**DATA TO EXAMINE**:
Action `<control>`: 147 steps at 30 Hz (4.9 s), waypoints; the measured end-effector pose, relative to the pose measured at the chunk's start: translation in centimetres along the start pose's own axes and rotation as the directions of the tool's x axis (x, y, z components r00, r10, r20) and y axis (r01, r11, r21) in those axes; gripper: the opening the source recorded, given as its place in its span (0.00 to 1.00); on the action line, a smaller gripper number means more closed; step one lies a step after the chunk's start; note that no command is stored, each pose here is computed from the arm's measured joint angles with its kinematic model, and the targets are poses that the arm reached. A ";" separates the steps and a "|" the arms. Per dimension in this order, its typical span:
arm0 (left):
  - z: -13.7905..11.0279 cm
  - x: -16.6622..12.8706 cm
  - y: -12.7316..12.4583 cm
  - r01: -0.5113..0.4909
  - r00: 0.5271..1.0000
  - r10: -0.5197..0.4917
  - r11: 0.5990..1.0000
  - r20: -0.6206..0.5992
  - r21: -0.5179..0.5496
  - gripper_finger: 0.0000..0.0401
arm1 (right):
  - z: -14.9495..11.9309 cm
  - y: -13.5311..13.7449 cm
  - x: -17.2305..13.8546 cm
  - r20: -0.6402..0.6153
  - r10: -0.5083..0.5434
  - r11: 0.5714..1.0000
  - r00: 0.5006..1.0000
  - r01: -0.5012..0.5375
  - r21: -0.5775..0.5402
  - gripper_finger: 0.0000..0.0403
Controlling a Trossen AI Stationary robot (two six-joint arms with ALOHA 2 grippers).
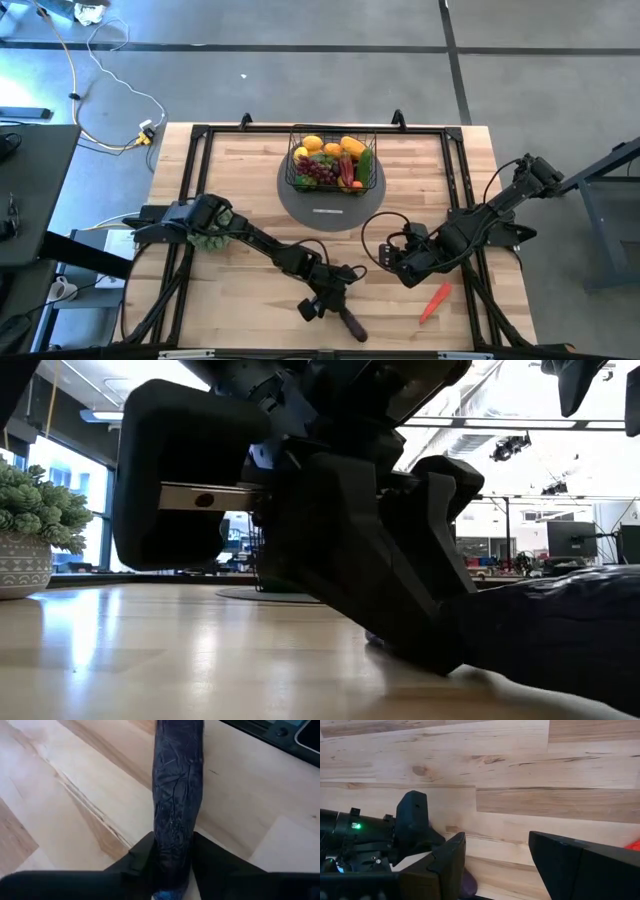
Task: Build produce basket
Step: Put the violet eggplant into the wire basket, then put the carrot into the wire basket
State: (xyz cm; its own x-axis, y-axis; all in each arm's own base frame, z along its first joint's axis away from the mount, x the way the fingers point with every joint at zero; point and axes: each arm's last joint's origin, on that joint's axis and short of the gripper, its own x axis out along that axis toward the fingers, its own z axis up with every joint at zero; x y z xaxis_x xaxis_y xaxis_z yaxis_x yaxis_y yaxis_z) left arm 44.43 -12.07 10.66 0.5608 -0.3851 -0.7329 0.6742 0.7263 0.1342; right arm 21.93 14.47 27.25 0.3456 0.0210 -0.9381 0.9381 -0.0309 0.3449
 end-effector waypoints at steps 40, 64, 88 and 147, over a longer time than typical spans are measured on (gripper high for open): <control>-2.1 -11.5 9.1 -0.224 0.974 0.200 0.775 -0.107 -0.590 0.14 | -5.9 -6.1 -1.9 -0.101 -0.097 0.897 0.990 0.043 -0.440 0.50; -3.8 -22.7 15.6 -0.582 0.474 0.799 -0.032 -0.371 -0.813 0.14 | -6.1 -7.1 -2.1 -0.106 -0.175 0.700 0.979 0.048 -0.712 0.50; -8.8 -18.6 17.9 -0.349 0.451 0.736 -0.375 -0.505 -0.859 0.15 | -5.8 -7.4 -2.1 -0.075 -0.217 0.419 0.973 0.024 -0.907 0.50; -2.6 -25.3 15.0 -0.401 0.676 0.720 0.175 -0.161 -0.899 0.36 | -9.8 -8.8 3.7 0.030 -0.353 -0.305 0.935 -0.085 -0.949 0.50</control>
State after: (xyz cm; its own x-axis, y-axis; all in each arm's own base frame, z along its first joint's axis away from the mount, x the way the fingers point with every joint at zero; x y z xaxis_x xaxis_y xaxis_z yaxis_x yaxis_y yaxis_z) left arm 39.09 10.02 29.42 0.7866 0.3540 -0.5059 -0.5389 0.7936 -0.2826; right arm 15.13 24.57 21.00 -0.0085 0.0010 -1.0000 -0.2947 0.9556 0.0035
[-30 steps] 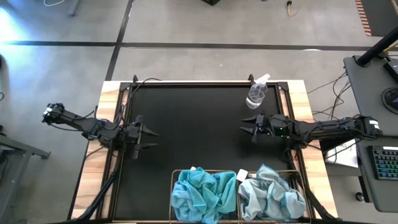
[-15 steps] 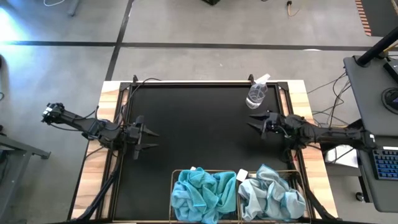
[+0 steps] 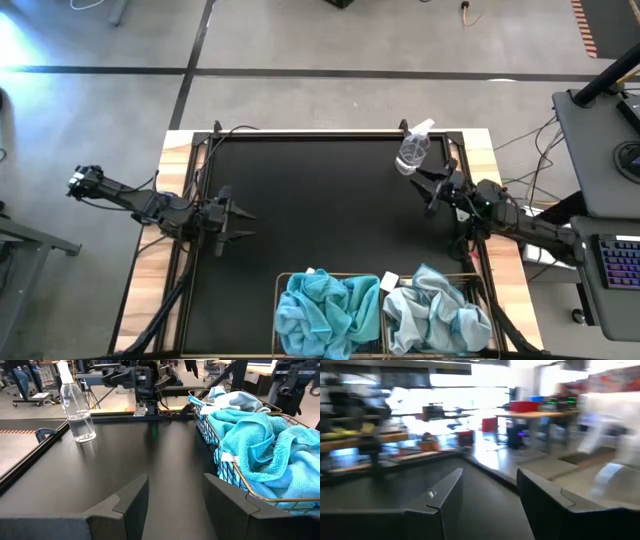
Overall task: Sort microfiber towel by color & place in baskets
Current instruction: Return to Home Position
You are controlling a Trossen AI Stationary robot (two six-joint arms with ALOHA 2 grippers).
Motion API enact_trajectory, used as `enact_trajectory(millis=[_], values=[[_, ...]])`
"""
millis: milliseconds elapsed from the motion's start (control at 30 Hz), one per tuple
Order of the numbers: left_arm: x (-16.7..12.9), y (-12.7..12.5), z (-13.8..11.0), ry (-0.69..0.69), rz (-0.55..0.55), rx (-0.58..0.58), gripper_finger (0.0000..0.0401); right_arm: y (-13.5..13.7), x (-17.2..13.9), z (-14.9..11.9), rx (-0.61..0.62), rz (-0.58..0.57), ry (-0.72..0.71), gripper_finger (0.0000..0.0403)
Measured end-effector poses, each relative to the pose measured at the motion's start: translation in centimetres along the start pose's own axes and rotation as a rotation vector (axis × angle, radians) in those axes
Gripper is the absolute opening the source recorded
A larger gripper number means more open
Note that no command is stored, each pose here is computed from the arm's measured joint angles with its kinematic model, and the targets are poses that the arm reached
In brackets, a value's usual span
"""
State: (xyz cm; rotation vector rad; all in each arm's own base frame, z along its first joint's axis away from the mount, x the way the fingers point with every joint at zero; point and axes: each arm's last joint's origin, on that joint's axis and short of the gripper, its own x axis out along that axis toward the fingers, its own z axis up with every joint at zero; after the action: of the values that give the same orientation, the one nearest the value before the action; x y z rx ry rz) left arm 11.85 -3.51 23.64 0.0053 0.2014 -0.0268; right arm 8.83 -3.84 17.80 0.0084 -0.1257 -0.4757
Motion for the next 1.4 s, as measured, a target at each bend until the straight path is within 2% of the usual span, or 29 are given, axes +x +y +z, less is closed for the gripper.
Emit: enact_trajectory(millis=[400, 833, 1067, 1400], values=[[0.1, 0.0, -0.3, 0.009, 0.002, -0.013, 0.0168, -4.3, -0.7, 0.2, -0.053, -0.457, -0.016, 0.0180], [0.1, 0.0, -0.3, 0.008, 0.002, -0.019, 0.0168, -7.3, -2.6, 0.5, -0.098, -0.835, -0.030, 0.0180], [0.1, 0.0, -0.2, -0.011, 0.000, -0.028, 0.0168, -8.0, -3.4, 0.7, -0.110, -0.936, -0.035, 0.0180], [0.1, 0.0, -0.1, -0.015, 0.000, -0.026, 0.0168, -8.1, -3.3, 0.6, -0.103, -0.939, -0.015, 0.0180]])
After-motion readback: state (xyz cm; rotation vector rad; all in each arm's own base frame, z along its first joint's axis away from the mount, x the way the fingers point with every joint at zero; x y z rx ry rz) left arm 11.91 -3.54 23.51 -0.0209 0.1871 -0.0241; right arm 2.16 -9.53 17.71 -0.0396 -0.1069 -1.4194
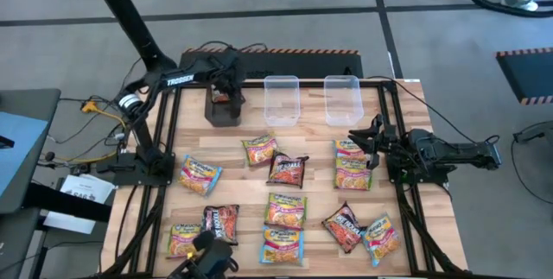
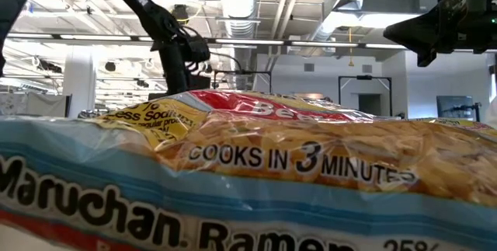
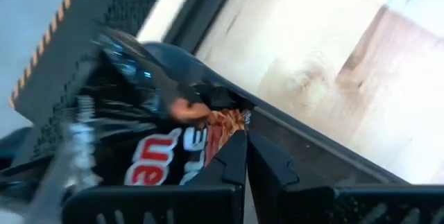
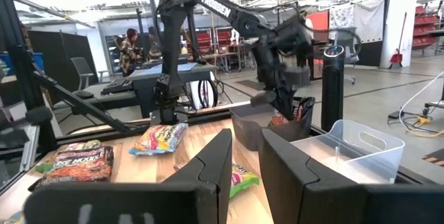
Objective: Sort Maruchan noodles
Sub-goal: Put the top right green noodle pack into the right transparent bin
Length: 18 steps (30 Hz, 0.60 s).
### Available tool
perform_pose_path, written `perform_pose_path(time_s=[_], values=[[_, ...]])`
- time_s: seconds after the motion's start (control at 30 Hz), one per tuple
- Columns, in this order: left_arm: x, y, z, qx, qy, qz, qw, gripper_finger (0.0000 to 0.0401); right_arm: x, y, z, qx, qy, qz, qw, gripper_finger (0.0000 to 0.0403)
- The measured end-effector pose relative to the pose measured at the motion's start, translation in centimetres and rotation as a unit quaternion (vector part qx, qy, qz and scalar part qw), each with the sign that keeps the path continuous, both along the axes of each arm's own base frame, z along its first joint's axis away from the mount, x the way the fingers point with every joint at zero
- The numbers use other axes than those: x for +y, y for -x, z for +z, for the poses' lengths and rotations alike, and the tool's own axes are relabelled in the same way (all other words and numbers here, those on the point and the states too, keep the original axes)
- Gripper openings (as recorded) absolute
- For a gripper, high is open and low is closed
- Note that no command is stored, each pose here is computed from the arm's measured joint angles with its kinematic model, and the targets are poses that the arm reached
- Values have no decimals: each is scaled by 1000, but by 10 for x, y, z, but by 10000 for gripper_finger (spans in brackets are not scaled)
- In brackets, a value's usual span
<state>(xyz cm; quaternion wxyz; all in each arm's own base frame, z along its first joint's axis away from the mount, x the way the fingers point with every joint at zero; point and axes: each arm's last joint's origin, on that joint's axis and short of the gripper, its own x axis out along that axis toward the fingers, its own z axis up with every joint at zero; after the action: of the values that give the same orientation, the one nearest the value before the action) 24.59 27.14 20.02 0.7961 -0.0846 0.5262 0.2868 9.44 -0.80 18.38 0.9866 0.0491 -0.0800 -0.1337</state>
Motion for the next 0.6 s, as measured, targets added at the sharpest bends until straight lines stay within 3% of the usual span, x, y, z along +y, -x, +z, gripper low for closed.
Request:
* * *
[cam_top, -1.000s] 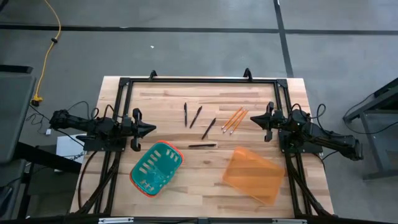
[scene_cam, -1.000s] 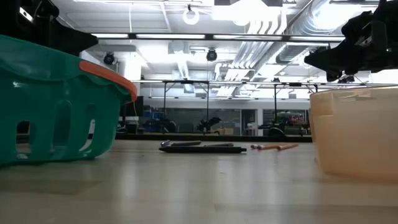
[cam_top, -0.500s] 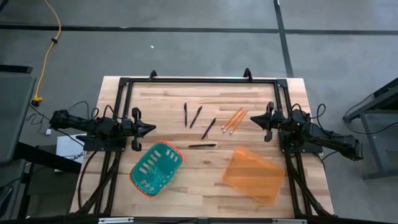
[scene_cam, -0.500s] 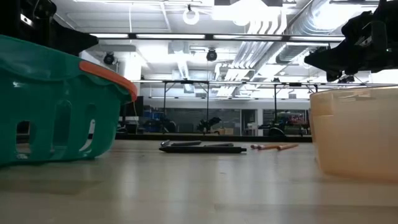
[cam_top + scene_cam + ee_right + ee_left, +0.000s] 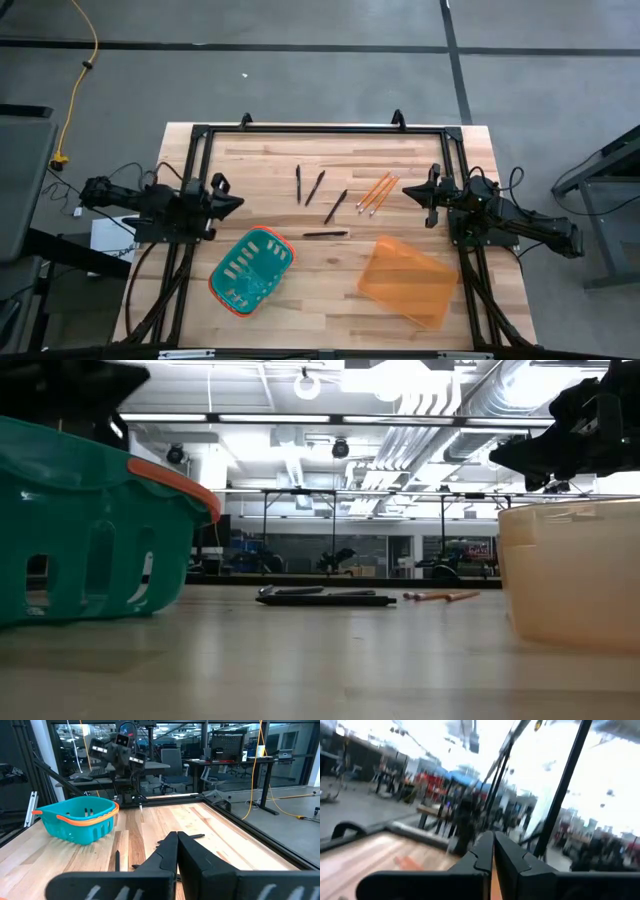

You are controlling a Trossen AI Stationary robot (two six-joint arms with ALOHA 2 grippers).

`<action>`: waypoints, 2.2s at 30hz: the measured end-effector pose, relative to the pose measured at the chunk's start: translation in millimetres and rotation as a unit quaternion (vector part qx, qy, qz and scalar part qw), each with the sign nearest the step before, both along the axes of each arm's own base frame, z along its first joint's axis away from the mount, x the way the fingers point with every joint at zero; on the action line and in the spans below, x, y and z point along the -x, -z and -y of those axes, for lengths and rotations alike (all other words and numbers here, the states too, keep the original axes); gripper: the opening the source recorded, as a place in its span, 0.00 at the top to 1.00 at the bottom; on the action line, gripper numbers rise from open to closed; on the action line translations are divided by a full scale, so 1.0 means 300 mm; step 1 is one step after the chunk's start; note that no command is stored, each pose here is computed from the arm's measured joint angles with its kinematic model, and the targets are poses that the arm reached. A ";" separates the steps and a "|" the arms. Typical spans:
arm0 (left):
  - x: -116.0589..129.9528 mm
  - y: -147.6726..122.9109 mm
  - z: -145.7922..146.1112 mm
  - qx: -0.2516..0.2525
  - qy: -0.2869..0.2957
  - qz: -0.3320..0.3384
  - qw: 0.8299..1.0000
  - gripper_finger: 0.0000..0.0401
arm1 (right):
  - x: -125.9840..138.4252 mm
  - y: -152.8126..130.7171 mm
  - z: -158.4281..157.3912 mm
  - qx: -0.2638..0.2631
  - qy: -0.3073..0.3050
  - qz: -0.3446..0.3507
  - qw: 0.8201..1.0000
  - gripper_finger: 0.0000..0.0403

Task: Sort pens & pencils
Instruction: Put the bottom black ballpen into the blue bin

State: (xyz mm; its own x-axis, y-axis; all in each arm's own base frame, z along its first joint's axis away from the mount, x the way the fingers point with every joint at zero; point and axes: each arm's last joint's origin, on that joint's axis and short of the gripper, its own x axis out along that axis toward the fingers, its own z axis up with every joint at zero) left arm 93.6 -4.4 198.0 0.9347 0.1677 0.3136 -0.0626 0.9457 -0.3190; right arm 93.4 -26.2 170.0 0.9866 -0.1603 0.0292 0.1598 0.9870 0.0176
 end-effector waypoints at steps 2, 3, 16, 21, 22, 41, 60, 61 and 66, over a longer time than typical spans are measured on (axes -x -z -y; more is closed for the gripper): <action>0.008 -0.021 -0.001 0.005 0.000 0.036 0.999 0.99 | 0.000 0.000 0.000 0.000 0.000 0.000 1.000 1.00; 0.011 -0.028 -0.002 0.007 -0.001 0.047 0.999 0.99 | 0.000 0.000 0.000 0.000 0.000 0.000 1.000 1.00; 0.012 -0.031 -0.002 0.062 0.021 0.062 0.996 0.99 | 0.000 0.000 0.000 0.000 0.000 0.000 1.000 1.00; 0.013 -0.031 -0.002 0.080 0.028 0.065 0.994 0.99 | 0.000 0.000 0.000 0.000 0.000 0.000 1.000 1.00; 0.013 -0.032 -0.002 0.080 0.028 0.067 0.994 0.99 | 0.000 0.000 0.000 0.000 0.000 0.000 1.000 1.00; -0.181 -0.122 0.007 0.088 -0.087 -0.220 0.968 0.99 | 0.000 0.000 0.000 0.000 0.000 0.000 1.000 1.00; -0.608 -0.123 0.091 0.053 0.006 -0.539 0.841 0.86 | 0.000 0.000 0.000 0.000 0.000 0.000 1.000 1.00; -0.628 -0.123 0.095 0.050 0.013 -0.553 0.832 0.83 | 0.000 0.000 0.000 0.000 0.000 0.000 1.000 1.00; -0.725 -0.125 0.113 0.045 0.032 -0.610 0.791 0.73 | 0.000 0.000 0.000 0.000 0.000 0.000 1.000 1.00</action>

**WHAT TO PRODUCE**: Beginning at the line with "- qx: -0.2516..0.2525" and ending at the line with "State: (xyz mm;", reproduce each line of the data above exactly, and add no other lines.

**WRITTEN SOLUTION**:
  - qx: -0.2516..0.2525
  - qy: -0.2869..0.2957
  - qz: -0.3320..0.3384
  - qw: 0.8299..1.0000
  - gripper_finger: 0.0000..0.0401
arm1 (right):
  - x: -125.9840..138.4252 mm
  - y: -152.8126..130.7171 mm
  - z: -158.4281..157.3912 mm
  - qx: -0.2638..0.2631
  - qy: -0.3073..0.3050
  - qz: -0.3446..0.3507
  - qw: 0.8201..1.0000
  - gripper_finger: 0.0000..0.0403

Task: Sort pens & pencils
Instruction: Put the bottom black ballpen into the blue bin

State: (xyz mm; its own x-axis, y-axis; all in each arm's own base frame, z along its first joint's axis away from the mount, x the way the fingers point with every joint at zero; point and axes: each arm's last joint's origin, on that joint's axis and short of the gripper, its own x axis out along that axis toward the fingers, its own z axis up with every joint at zero) left arm 93.6 -4.4 198.0 0.9347 0.1677 0.3136 -0.0626 0.9457 -0.3190; right arm 93.4 -26.2 170.0 0.9866 -0.1603 0.0292 0.1598 0.9870 0.0176

That finishes the output.